Second. It is settled beyond the admissibility of further inquiry that the equal protection clause of the Fourteenth Amendment does not preclude the states from resorting to classification for the purposes of legislation. Royster Guano Co. v. Virginia, 253 U.S. 412, 415. And "the power of the state to classify for purposes of taxation is *423 of wide range and flexibility . . ." Louisville Gas Co. v. Coleman, 277 U.S. 32, 37. But the classification "must be reasonable, not arbitrary, and must rest upon some ground of difference having a fair and substantial relation to the object of the legislation, so that all persons similarly circumstances shall be treated alike." Royster Guano Co. v. Virginia, supra; Air-Way Corp. v. Day, 266 U.S. 71, 85; Schlesinger v. Wisconsin, 270 U.S. 230, 240. The classification, in order to avoid the constitutional prohibition, must be founded upon pertinent and real differences, as distinguished from irrelevant and artificial ones. The test to be applied in such cases as the present one is does the statute arbitrarily and without genuine reason impose a burden upon one group of taxpayers from which it exempts another group, both of them occupying substantially the same relation toward the subject matter of the legislation? "Mere difference is not enough . . ." Louisville Gas Co. v. Coleman, supra; Frost v. Corporation Commission, 278 U.S. 515, 522.

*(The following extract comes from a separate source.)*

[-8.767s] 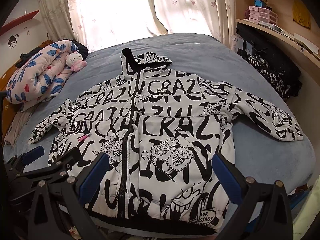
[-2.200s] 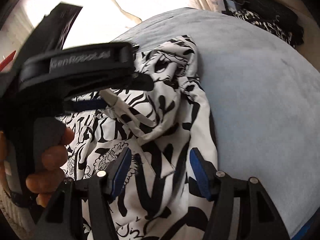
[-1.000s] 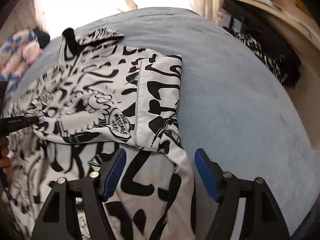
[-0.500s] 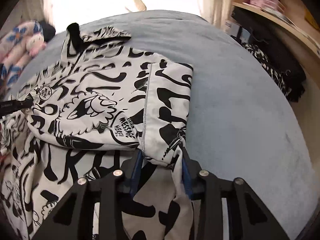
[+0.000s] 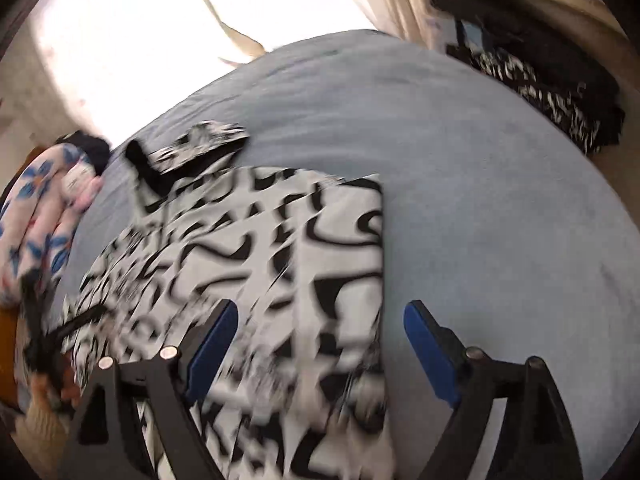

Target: Fold large clothes

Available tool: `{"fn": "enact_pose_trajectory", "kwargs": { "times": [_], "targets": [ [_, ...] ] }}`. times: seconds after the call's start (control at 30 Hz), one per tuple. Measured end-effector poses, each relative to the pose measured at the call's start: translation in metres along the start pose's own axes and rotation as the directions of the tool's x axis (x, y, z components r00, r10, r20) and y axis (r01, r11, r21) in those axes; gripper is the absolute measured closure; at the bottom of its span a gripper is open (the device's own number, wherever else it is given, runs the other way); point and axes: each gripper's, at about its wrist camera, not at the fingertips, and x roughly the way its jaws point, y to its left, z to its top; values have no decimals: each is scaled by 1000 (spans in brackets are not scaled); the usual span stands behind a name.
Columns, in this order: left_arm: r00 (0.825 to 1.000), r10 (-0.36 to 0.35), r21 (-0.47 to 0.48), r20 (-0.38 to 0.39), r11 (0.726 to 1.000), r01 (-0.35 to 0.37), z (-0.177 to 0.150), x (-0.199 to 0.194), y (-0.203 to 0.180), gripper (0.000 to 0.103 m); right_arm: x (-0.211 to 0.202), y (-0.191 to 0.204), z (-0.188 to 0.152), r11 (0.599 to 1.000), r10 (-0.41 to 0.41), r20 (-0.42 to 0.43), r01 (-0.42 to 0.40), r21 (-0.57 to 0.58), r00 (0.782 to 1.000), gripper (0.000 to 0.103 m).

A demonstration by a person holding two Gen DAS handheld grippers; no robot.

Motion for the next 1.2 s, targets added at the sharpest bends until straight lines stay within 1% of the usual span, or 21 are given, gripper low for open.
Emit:
{"fn": "enact_pose_trajectory", "kwargs": {
  "times": [0.13,0.2,0.23,0.27,0.3,0.33,0.4,0.43,0.47,0.53,0.57,0.6,0.7,0.77,0.8,0.87,0.93,1.0,1.07,1.13,1.2],
  "targets": [
    [999,-16,15,-49,1000,17,12,23,-7,47,48,-12,36,998,-34,-44,36,44,998,18],
    [998,-15,27,-64,999,17,14,33,-13,63,67,-14,45,997,-47,-72,51,50,996,18],
    [997,-26,37,-75,999,29,16,38,-18,82,77,-14,47,997,-56,-90,60,49,994,22],
    [997,-12,45,-77,999,15,18,41,-22,83,88,-11,49,998,-53,-114,57,38,992,49],
    [998,5,55,-59,998,-2,20,42,-26,84,98,-7,49,999,-48,-149,50,10,988,71],
    [999,21,73,-29,997,-19,23,40,-32,88,102,-2,49,997,-81,-164,79,-21,983,86],
    [999,32,86,29,996,-35,29,35,-37,93,94,5,52,990,-128,-88,123,-70,988,93],
    [998,36,77,51,996,-40,31,36,-36,93,89,1,54,988,-143,-38,141,-57,989,98],
    [998,33,63,54,997,-36,32,39,-34,93,91,-4,54,985,-169,-29,168,-41,985,99],
    [999,33,37,0,999,-33,29,58,-28,90,105,-14,52,981,-193,-75,192,-23,978,97],
    [999,32,33,2,999,-32,26,61,-27,90,104,-12,52,977,-212,-74,209,-40,974,96],
    [999,39,36,21,999,-40,24,60,-28,88,100,-8,52,972,-233,-67,229,-56,970,96],
    [998,64,49,4,997,-64,21,50,-31,87,74,9,50,958,-268,-17,265,-107,963,91],
    [995,98,66,4,993,-98,20,37,-33,86,51,23,46,963,-233,17,234,-132,972,91],
    [991,128,77,30,989,-130,19,24,-35,84,42,32,43,966,-211,21,212,-148,977,91],
    [988,134,80,82,987,-141,15,2,-38,61,26,55,30,970,-155,12,155,-187,988,91],
    [978,141,69,156,986,-153,8,-24,-49,48,19,81,10,968,-106,-20,98,-231,994,89],
    [975,114,58,189,990,-127,2,-38,-63,47,22,110,-13,963,-48,-70,28,-267,996,88],
    [986,38,52,164,998,-47,-4,-39,-82,47,31,132,-34,960,5,-127,-41,-276,992,87],
    [991,21,64,132,998,-30,-13,-27,-99,47,45,151,-54,956,29,-176,-78,-281,984,87],
    [995,40,78,91,996,-47,-24,-9,-110,47,57,154,-68,958,17,-211,-76,-276,977,87]
  ]
}}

The question depends here upon whether the income taxed and the income exempted from taxation reasonably can be assigned to different classes. As the Supreme Court of Vermont itself has pointed out, in all such cases it must appear not only that a classification has been made, but that it is one based on some reasonable ground. State v. Hoyt, 71 Vt. 59, 64-66; 42 A. 973. The decision in that case held invalid a state statute the effect of which was to impose a tax upon sales of goods manufactured in the state, while leaving sales of goods manufactured in other states free from taxation. It was held that the classification could not be based on any difference in the goods, because there was none; nor on the fact that they were made in different states, for that bore no just and proper relation to the classification, but was purely arbitrary; nor on the difference of residence of the manufacturers, for the same reason. And clearly the view of the court was that *424 a like discrimination against the products of a another state would have been open to the same objections.
Let us apply these principles to the statute creating the exemption now in question. Upon the face of the statute the classification is based upon a difference having no substantial or fair relation to the object of the act which, so far as this question is concerned, simply is to secure revenue. The statute itself suggests no other public purpose which will be served by the exemption. The language creating the exemption is "(a) Interest received on account of money loaned within this state, at a rate of interest not exceeding five per cent per annum . .." The naked and complete test afforded by the statute is that the money shall be loaned within the state. What is to be done with the money, whether it is to be invested in the state or elsewhere indeed, whether it is to be devoted to any useful purpose are matters having nothing to do with the imposition of the tax or the exemption therefrom. If the statute had provided that interest on account of money so loaned when invested in property having a situs within the state shall be free from the tax, a different question as to classification might be presented. In that event the actual wealth of the state would be increased, and in addition, and as a consequence, opportunity to obtain additional revenue through taxation would result. But this exempting provision, we repeat, contains neither this qualification nor any other. Its terms are positive and all-inclusive and will be fully satisfied whenever it appears that money has been loaned within the state. The Supreme Court of Vermont has not read into the statute a qualification that loans shall be deemed to be made within the state only if their proceeds be invested in the state. Obviously this court cannot so read the provision, for that would be to amend and not to construe it. We are unable to find in the provision any public purpose which can be subserved by *425 making the taxation of income from loans dependent merely upon the adventitious circumstance as to the place of making the loan.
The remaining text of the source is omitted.